Return all lines from the entries below in which the word "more" is present.

[Records from a data source]
--- START ---

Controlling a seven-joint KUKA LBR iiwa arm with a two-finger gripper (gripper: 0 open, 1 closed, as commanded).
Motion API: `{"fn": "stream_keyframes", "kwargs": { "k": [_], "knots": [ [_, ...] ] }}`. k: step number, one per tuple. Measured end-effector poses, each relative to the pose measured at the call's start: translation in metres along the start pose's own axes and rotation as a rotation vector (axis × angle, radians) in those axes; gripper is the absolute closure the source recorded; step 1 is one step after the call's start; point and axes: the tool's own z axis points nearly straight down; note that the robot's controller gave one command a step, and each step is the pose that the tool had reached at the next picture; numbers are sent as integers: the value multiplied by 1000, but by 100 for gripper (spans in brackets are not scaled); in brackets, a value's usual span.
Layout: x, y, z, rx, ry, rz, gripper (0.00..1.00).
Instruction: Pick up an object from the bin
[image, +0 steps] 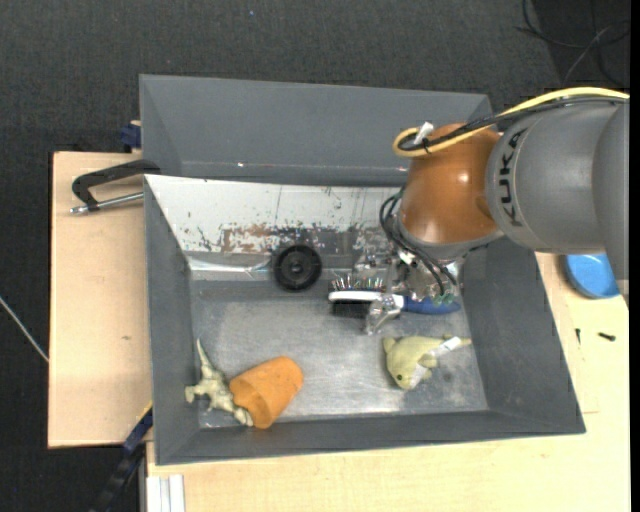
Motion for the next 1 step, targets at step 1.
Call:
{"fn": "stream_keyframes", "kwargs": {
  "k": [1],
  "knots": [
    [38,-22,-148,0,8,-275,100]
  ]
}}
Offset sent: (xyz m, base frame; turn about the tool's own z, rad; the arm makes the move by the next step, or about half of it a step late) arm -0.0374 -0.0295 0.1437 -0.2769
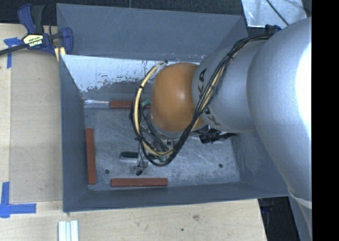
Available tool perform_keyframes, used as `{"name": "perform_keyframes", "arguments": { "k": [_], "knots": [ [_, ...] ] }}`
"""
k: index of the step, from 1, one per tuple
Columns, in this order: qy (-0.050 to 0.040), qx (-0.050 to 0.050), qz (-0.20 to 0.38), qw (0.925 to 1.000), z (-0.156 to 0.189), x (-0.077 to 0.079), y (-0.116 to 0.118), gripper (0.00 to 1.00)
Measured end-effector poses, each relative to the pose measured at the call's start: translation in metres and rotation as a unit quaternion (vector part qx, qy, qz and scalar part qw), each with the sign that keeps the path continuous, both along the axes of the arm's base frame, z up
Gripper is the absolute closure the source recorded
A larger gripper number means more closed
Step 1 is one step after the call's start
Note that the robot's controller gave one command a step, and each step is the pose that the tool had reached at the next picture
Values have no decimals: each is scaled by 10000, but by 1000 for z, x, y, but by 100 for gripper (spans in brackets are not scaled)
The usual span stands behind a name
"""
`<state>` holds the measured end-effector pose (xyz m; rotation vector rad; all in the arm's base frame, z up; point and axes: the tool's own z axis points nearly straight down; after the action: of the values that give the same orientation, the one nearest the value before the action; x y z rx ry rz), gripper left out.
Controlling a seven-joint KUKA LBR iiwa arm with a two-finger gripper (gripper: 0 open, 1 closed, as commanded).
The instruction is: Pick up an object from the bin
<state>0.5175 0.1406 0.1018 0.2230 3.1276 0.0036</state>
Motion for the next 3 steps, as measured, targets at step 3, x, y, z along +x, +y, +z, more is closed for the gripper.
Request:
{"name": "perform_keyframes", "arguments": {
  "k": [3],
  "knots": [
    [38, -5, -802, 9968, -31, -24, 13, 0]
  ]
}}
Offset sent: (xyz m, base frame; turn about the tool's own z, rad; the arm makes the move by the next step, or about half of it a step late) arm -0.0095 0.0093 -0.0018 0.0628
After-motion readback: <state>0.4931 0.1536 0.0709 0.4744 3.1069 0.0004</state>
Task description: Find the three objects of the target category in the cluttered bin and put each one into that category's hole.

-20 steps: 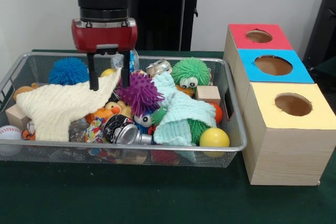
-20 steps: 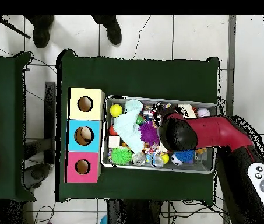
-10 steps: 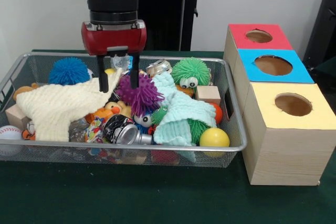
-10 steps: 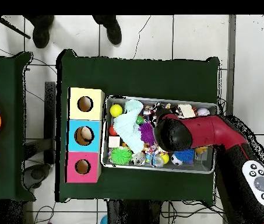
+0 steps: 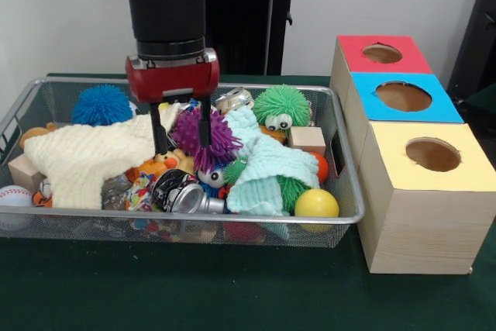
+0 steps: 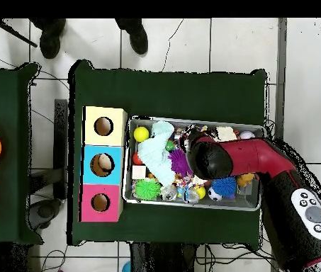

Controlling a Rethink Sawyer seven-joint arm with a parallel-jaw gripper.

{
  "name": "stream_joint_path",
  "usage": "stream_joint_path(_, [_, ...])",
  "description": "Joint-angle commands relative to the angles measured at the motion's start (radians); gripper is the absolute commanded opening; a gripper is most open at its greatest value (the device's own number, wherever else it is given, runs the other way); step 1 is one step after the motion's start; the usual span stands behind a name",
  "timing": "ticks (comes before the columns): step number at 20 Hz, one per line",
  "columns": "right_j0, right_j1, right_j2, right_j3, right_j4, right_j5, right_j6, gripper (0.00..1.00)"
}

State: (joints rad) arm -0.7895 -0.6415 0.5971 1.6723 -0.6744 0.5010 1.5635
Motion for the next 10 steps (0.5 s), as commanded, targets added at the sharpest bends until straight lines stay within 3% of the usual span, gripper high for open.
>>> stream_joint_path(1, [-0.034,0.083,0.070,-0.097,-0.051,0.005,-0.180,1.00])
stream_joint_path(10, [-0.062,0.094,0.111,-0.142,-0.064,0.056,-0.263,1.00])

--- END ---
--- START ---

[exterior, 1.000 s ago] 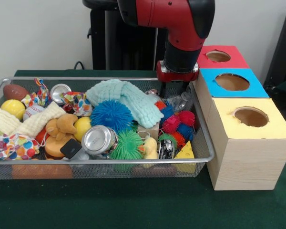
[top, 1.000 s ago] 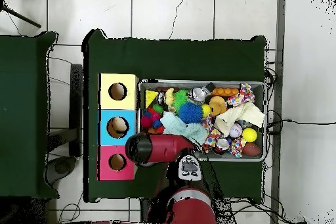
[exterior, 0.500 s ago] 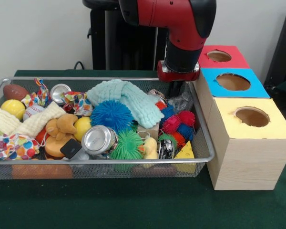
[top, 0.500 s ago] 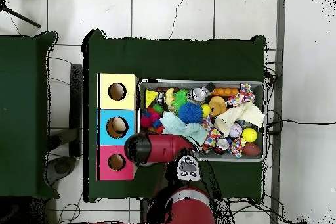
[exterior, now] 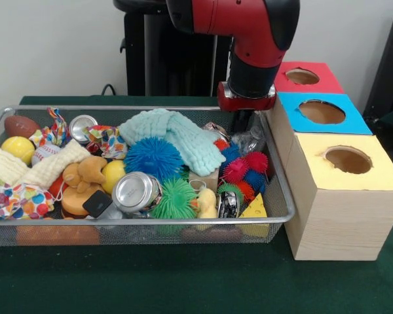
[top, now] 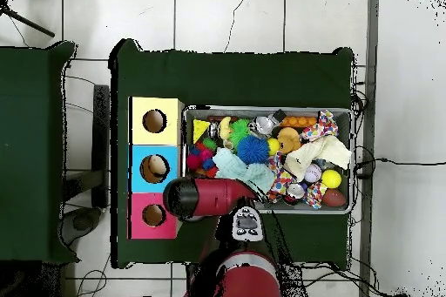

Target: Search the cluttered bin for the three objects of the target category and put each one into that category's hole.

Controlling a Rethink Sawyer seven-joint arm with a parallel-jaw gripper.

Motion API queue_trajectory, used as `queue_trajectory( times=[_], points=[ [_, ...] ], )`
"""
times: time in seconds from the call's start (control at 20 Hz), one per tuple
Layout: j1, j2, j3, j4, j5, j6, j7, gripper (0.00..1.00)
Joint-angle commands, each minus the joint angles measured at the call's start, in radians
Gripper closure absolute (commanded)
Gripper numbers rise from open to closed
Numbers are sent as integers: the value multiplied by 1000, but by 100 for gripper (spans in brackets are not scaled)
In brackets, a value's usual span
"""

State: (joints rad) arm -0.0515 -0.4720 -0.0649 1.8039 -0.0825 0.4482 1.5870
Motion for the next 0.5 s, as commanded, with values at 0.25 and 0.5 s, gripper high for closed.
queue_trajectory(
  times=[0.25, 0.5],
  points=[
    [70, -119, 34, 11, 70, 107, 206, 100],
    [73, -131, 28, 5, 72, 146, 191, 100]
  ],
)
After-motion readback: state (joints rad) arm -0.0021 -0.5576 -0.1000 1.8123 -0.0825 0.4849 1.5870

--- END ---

* **Your solution**:
A larger gripper number means more closed
Motion for the next 3 steps, as measured, targets at step 3, x, y, z along +x, +y, +z, more is closed for the gripper.

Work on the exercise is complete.